Tony's first panic attack happens when he's a kid; he's just watched his father chop Mr. Satriale's finger off because of a gambling debt. Later, his father sits him down to explain why he had to do what he did, and also praises him for not running away in fear or shock at what he saw; he's a little impressed that Tony could handle watching that. Afterward, Tony's parents are in the kitchen preparing the assorted meat from Satriale's, which they got for free of course, and Tony watches the delight on his mother's face as she prepares all of it and flirts with her husband, immediately triggering the first of Tony's panic attacks. In fact, many of Tony's panic attacks tend to be related to family—his mother specifically. They also tend to be related to food. When Tony saw those ducks fly away, he was grilling sausages. When Tony talks to Melfi about that panic attack as a kid, she makes the point that there was more than likely a connection between seeing where that meat came from and how his father got it, and the joy and satisfaction it brought to his never-happy mother that might have triggered something that overwhelmed him into passing out.

There's an incredible scene from Season 5 where Tony talks to Melfi about his concerns about his cousin Tony Blundetto, who has been recently released from prison. Tony wants to take care of his cousin and look out for him because he feels bad that he spent 15 years in prison for a hijacking that Tony was supposed to participate in. As Tony gets into his feelings of guilt, he starts breathing more shallowly and blinking rapidly, until he fully confesses that the real reason he missed the hijacking is because he had a panic attack after fighting with his mom. It's an electric scene from James Gandolfini as a performer, but it also gets at Tony's overlying issue. Being in the mob, living a gangster lifestyle, is stressing him to the point of panic. He himself cannot deal with his deep need to escape that life, so it's manifesting itself in these collapses and attacks. Tony routinely comes to the verge of realizing this about himself through Melfi's psychoanalysis, but almost always changes course or moves on in order to fight this lightbulb moment. Tony fights this reality partially because he can't process his life being a lie, but also because he doesn't actually want to change, he just wants to get better at tamping down those feelings, and that's what Melfi ultimately helps him do.
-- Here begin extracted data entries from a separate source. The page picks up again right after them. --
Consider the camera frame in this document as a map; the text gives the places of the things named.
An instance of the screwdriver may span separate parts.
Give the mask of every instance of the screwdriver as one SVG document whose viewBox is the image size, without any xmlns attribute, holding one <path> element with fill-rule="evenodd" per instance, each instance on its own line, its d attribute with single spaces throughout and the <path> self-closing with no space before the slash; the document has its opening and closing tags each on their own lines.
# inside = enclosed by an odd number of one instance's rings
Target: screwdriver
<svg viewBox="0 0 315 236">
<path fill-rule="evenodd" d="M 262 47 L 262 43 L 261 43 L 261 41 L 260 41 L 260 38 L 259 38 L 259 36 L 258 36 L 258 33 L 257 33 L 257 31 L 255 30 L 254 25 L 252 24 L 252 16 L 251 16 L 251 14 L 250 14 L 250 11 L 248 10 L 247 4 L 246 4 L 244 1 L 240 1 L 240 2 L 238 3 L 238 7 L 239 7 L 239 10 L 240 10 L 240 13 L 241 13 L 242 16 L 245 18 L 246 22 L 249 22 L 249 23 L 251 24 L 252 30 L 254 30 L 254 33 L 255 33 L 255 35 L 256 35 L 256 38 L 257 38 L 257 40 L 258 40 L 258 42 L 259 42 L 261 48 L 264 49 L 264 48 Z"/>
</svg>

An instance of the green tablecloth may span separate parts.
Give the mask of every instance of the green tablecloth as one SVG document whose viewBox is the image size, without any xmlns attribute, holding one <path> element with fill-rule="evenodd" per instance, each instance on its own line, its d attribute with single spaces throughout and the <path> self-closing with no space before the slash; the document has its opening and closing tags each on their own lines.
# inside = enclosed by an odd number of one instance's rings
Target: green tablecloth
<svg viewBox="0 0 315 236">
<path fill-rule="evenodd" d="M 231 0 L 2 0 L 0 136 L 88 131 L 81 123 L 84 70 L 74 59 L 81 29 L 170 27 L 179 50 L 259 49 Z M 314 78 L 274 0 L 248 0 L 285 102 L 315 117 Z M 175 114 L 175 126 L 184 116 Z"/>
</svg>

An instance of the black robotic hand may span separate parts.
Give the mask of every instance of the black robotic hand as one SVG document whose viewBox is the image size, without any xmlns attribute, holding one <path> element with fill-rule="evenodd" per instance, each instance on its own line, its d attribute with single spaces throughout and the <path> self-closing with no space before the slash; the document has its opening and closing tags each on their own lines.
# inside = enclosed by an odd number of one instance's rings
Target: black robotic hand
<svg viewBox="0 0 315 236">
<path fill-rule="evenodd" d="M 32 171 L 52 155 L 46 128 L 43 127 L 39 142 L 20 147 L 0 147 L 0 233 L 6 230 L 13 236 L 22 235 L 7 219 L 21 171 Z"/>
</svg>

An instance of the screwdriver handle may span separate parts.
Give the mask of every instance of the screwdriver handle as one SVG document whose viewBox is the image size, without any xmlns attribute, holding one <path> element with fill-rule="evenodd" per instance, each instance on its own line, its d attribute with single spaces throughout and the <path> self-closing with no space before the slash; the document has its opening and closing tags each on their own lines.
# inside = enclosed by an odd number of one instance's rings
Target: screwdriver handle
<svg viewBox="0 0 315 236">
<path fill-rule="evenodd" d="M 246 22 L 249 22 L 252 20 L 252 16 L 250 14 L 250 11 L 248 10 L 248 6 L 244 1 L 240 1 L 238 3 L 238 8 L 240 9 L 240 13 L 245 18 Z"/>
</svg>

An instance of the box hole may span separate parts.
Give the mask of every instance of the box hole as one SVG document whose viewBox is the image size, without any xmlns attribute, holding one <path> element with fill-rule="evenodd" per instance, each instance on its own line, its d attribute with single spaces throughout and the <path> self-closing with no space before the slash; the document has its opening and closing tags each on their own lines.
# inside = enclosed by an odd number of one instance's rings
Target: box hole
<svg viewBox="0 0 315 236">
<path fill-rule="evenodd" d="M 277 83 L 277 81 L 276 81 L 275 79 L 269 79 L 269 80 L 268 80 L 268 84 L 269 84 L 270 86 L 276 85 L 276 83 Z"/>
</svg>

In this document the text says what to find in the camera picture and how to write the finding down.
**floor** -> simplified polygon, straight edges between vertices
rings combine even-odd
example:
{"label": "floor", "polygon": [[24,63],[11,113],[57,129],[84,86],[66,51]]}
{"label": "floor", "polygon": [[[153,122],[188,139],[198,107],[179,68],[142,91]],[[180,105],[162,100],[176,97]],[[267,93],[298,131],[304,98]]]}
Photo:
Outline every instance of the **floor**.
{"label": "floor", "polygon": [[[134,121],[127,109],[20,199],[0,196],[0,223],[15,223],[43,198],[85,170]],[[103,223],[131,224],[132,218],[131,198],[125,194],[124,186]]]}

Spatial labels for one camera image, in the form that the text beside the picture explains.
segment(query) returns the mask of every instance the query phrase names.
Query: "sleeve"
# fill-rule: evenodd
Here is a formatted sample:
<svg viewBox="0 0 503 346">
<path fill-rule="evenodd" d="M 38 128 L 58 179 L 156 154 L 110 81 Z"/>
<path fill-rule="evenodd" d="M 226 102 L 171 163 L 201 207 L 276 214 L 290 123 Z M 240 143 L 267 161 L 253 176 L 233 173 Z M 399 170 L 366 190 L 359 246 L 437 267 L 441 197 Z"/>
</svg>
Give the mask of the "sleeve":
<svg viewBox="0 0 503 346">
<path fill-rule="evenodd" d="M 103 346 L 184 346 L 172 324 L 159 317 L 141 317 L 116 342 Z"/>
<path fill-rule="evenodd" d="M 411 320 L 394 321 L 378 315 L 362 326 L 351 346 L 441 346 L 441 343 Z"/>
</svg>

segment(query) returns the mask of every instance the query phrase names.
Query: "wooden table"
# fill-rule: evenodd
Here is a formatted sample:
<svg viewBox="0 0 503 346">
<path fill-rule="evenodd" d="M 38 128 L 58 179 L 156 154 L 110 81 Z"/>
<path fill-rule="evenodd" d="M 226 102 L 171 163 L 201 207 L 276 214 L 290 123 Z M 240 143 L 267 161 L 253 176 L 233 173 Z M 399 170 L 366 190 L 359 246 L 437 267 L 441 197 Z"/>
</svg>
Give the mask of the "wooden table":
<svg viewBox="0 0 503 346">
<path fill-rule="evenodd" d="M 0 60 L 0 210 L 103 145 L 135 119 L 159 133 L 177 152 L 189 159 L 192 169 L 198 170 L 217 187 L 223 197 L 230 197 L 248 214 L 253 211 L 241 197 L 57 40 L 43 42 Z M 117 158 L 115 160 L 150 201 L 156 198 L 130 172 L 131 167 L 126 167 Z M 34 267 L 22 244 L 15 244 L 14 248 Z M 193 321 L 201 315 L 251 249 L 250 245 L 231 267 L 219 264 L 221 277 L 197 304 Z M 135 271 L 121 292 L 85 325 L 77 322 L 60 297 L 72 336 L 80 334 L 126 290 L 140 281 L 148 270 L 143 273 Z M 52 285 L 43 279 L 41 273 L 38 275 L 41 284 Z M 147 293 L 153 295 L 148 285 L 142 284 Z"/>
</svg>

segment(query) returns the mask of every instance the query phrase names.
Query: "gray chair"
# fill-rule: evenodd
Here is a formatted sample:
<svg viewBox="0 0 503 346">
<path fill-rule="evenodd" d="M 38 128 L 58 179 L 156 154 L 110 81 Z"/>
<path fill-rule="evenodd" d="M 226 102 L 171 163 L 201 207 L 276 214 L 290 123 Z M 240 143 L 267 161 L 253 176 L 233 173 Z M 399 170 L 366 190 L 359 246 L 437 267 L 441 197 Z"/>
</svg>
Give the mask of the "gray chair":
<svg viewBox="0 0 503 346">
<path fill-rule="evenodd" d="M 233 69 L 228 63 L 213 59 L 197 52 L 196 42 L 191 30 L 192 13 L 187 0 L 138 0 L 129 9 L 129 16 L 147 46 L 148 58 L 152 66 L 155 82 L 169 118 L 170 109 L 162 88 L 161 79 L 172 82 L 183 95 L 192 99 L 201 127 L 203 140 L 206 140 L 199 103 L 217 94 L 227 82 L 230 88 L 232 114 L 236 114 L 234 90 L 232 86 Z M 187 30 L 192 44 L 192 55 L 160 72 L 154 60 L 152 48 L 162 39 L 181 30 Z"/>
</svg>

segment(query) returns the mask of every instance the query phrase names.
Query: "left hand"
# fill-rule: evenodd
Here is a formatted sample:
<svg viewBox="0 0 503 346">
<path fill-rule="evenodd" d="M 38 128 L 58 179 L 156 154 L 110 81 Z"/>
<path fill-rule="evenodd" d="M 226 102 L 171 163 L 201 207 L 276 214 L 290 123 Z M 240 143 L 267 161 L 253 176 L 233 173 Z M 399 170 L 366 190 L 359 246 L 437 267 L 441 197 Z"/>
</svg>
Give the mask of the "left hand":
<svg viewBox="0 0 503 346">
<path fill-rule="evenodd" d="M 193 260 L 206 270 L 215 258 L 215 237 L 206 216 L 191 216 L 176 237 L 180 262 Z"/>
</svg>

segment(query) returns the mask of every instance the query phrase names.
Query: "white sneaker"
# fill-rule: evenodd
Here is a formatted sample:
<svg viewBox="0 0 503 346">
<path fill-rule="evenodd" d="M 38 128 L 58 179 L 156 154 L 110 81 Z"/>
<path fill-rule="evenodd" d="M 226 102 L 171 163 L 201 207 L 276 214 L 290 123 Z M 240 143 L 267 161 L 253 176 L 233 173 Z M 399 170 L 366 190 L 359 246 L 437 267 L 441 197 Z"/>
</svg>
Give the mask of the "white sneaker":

And that brings us back to the ducks. Another theme of The Sopranos is Tony's love of animals. He can casually kill his own friends and family members, but turns into a big kid around animals, wanting only to nurture and protect them. The obvious meaning is that Tony loves animals because of their innocence, and animals are innocent. More importantly, however, they don't have obligations. They aren't tied down by responsibility or their past actions. They are free to come and go as they please.

Those ducks represent the yearning at the heart of the series: the desire to be able to escape our self-made prison. The dream of flying away. The Sopranos, above all else, is about our inability to escape—from the mafia, work, family, etc. We use therapy, religion, self-care, drugs, violence, and anything else we can grab onto to try and get around this fact, to pretend for awhile that we can be free and can escape the things we've done. The ducks can just fly away, spread their wings and careen off into the unknown, unburdened by the world they just inhabited or a mob boss's love for them. They get to leave and he doesn't. He's in the clutches of his family forever. Cut to black.